Required work
Across the listing below, work out how many lines include the word "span". Give the number alone.

------

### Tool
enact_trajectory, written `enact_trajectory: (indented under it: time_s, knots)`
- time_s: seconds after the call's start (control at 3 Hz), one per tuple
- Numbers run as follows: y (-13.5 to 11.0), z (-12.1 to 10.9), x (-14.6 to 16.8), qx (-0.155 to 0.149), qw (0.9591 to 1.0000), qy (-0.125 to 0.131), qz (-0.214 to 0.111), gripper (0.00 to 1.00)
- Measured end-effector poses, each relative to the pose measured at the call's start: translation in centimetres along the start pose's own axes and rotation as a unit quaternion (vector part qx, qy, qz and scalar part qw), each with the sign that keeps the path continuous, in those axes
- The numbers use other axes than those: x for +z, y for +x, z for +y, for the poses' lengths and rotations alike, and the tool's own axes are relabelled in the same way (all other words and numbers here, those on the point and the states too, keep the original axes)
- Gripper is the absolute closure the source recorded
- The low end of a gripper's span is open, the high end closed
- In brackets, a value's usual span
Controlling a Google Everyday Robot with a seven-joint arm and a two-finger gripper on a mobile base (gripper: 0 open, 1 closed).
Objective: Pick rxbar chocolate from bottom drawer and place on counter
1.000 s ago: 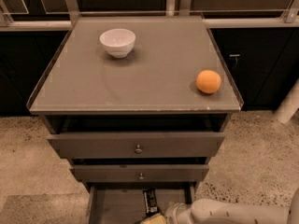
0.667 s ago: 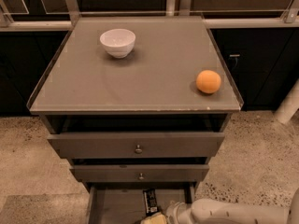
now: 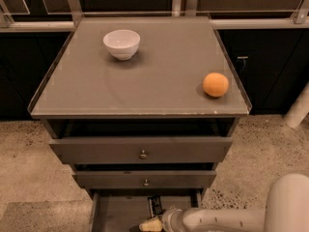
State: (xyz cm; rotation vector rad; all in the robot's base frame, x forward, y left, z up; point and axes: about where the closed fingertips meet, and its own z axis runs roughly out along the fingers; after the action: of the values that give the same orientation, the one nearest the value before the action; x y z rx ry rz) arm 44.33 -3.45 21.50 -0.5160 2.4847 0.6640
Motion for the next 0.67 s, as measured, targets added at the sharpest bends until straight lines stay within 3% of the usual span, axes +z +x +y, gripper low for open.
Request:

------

Task output
3